Biologist and TV host Pat Spain of the series Beast Hunters stood up, and I'm glad he was late in the day because following his act would have been impossible. Funny, personable, and persuasive, he explained how a biologist who started by studying shellfish (he once submitted a paper subtitled "Sprat Pain by Pat Spain" ended up chasing cryptids all over the world. Along the way, he discovered that watching a Westerner use the latrine is entertainment in a remote Cameroon village and that young female orangutans are capable of molesting a human male in the most intimate, uncomfortable, and embarrassing ways possible.
He felt at least two animals, mokele-mbembe and the Mongolian death worm, were cultural constructs, and explained what purpose each legend served in its respective culture. He noted that with mokele-mbembe, looking at pictures of different animals has been gamed by local entrepreneurs: people looked to the guides for nods on whether they should say a certain animal lived in their area.
Spain didn't see an orang-pendek but is convinced they exist.
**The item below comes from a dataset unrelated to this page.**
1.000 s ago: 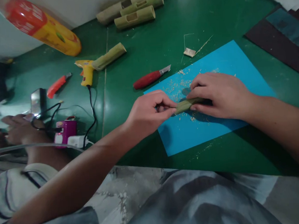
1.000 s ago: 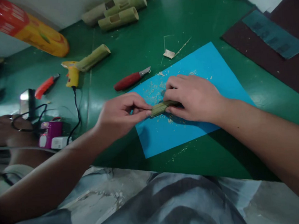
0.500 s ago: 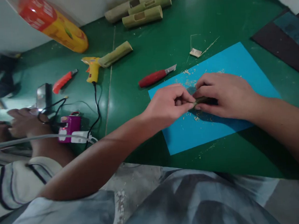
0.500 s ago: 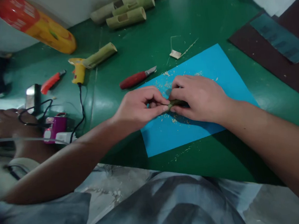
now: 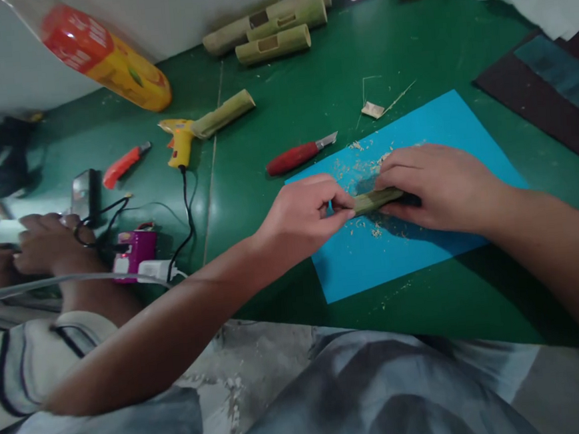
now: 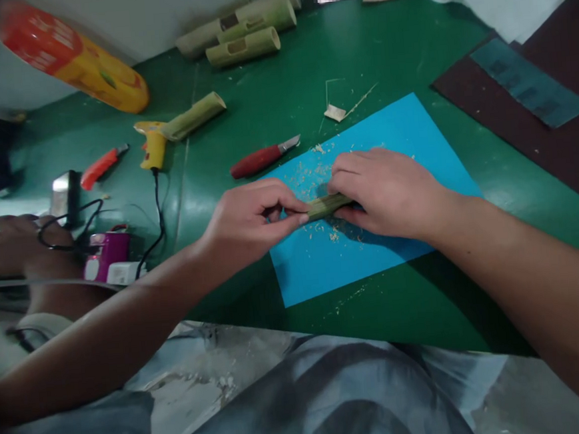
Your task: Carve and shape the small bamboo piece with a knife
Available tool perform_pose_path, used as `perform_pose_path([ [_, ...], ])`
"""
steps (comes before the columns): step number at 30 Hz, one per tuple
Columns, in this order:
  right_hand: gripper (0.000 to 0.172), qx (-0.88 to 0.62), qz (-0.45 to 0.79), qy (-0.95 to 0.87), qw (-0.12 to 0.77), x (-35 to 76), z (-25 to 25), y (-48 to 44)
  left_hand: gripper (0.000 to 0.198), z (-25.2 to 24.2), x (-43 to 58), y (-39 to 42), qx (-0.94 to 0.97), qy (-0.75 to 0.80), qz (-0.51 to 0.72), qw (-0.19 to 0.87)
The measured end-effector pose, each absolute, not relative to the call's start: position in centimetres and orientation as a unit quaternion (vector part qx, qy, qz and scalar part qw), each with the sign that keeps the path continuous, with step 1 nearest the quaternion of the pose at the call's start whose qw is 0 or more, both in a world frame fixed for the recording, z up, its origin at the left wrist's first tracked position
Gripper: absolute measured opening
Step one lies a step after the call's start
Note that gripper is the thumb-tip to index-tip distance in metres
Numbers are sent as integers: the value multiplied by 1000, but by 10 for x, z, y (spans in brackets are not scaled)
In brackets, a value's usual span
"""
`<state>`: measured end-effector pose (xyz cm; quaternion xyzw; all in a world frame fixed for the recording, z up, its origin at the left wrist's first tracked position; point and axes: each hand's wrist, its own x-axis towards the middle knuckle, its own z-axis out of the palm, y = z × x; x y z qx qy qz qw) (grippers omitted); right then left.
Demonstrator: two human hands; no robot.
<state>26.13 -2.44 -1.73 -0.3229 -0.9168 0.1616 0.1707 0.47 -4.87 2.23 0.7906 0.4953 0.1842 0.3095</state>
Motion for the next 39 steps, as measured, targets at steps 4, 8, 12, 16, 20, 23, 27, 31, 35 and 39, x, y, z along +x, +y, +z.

The local people he worked with in Sumatra not only seemed truthful but a bit awed by the animal's humanlike locomotion: while it may be a type of gibbon, it walks bipedally by nature, without the usual gibbon arm-balancing. He emphasized the people he talked to knew every detail of the lives of gibbons, orangutans, and other local primates. Most memorably, he reported a conversation with Dr. Mike Morwood, the discoverer of the 18,000-year-old Flores "hobbits," who told Spain he had hard evidence, which he planned to publish, showing that species was alive into the 1920s! The evidence was apparently lost or misplaced with the scientist's premature death of cancer in 2013, although it may lie somewhere in his archives awaiting rediscovery. Someone really needs to push this hard and find out what he had.
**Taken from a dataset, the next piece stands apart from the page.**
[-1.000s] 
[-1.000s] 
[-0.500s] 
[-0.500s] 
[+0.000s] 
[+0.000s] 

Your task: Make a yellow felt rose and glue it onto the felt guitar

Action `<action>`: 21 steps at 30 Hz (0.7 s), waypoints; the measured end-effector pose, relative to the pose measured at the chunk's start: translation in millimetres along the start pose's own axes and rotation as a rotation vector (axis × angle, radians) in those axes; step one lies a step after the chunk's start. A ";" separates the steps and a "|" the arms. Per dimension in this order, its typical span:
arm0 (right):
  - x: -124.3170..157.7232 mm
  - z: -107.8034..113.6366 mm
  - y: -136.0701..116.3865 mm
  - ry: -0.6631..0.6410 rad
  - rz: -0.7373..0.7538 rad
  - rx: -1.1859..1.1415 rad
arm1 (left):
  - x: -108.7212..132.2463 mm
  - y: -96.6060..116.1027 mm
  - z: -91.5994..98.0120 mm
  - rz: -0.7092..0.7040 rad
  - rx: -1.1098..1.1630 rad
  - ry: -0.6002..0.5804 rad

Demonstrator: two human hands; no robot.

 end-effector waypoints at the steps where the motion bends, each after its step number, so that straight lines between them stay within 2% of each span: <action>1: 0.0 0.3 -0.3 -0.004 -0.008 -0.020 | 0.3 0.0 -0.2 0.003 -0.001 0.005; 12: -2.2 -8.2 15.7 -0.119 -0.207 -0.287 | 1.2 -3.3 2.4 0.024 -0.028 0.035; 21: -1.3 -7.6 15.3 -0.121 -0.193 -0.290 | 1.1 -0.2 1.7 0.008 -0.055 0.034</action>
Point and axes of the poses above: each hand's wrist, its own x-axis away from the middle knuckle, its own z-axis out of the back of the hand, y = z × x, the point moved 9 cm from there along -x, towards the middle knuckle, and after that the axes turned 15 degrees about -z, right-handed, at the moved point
Likewise, the certainty of a tribe Spain befriended in the Amazon (by going through an incredibly painful ritual involving gloves filled with huge stinging ants) about the mapinguari made him feel some kind of ground sloth was a distinct possibility. He also thinks some form of large sea creature exists within the "Caddy" data. He doesn't know what it is, but the number of sincere witnesses he talked to, given the fact that "every marine scientist believes there are some large animals left undiscovered," makes him fairly certain something is afoot.
Spain argued hard that cryptozoology and "mainstream" biology are mutually supporting: his work on Caddy included looking at the oarfish as a candidate and funded the first-ever CAT scan of an oarfish, producing a trove of data on that very strange creature.
I asked Spain about the use of cryptozoology in science education, something I've proposed a panel on for the June 2016 Denver ComiCon. He thinks it's very valuable and described how he's gotten young people to learn about the woods by suggesting they look for Bigfoot and along the way studying animal tracking, ecology, and the food chain. Loren Coleman asked him if mokele-mbembe might be, not a reptile, but a semi-aquatic rhino: Spain is certain, though, that the area he examined houses nothing exceptional. (The geology of the area, he noted, ruled out any underground or underwater caves, although he did not go to one other site, Lake Tele: it's unreachable due to conflicts. )
We ended up at a theater watching Revenge of the Creature, the slightly inferior but still impressive sequel to The Creature from the Black Lagoon. The Lagoon films remain surprisingly effective and affecting: the creature's loneliness and his torment at being shocked by scientists studying his learning capability come through well, and the suits remain superb even on close examination.
And so ended a very, very interesting day.